- _INPUT DATA_
※

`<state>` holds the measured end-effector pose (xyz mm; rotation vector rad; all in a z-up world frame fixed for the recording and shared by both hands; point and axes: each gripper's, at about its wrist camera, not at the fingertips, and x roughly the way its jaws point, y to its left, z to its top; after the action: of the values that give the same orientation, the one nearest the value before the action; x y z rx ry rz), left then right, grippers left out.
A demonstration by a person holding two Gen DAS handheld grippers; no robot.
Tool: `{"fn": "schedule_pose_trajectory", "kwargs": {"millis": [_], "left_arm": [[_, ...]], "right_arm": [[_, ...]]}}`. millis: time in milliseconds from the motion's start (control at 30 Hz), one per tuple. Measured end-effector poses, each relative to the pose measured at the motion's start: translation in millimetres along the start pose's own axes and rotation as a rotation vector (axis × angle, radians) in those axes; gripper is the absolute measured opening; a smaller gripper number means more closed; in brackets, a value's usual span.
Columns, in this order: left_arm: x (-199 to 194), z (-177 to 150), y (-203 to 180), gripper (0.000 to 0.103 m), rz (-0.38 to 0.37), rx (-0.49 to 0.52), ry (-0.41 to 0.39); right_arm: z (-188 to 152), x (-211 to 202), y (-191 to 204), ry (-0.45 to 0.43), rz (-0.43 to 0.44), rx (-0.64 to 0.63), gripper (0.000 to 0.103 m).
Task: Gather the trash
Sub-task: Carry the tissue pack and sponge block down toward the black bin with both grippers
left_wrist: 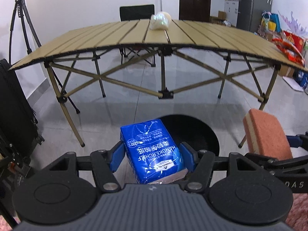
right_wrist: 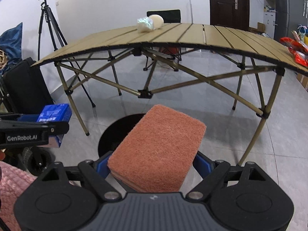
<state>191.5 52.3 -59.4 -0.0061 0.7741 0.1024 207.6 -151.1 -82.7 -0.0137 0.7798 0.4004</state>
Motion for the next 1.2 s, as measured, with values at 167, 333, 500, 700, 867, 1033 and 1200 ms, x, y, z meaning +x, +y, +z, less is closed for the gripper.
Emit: {"fn": "schedule_pose_trajectory", "kwargs": {"millis": [167,333,500,700,867,1033,1200], "left_arm": [[14,-12,-2,0.063,-0.007,0.01,0.05],[24,-16,-3,0.063,-0.012,0.013,0.084],[32,-19,1,0.063,-0.012,0.001,0.117],[37,-18,4,0.063,-0.005,-0.022,0.143],[42,-14,3,0.063,-0.009,-0.027,0.162],[46,-9,1,0.063,-0.007,-0.029,0.172],[51,-2,0,0.063,-0.002,-0.033,0.182]], "right_arm": [[-12,10,-7,0.037,-0.02,0.013,0.086],[-17,15,-13,0.052,-0.031,0.029,0.086],[-20,22,-17,0.076,-0.048,0.053,0.086],[-24,27,-19,0.093,-0.063,0.056,0.086],[-24,30,-24,0.1,-0.077,0.069,0.086],[-22,35,-28,0.106,-0.087,0.076,0.086],[-20,41,-32,0.102,-0.11,0.077,0.086]]}}
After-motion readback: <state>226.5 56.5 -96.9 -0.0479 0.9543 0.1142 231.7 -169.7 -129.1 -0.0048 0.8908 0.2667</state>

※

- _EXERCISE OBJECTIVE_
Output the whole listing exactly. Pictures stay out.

- _RESPONSE AREA_
`<state>` holds the measured end-effector pose (xyz mm; rotation vector rad; all in a z-up world frame fixed for the recording and shared by both hands; point and axes: each gripper's, at about its wrist camera, not at the fingertips, and x roughly the way its jaws point, y to its left, z to its top; after the action: of the values that give the same orientation, the one nearest the value before the action; x y z rx ry rz), left then right, grippers left out.
A demonstration by a person holding two Gen DAS handheld grippers; no robot.
Tool: `{"fn": "schedule_pose_trajectory", "kwargs": {"millis": [_], "left_arm": [[_, ...]], "right_arm": [[_, ...]]}}`. millis: time in milliseconds from the motion's start (control at 30 Hz), one per tuple. Measured end-effector poses, each relative to the pose measured at the motion's start: translation in millimetres along the start pose's own axes and rotation as a rotation vector (axis × angle, radians) in those axes; gripper is the absolute measured opening; a smaller gripper number means more closed; in brackets, a value's usual span.
Columns, in this order: left_arm: x (-199 to 194), z (-177 to 150), y (-203 to 180), gripper (0.000 to 0.103 m), rz (-0.38 to 0.37), rx (-0.49 to 0.52), ry (-0.41 to 0.39); right_arm: z (-188 to 152), x (-211 to 202), y (-191 to 204), ry (-0.45 to 0.43), rz (-0.43 to 0.44), rx (-0.64 to 0.63), gripper (0.000 to 0.103 m).
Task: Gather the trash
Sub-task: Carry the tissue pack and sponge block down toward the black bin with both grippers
left_wrist: 
right_wrist: 
<state>191.5 52.3 -59.4 -0.0061 0.7741 0.1024 207.6 -151.1 -82.7 -0.0137 0.7798 0.4004</state>
Motion for the next 1.2 s, as measured, with values at 167, 333, 500, 700, 867, 1033 and 1200 ms, x, y, z meaning +x, +y, +z, less is closed for the gripper.
Emit: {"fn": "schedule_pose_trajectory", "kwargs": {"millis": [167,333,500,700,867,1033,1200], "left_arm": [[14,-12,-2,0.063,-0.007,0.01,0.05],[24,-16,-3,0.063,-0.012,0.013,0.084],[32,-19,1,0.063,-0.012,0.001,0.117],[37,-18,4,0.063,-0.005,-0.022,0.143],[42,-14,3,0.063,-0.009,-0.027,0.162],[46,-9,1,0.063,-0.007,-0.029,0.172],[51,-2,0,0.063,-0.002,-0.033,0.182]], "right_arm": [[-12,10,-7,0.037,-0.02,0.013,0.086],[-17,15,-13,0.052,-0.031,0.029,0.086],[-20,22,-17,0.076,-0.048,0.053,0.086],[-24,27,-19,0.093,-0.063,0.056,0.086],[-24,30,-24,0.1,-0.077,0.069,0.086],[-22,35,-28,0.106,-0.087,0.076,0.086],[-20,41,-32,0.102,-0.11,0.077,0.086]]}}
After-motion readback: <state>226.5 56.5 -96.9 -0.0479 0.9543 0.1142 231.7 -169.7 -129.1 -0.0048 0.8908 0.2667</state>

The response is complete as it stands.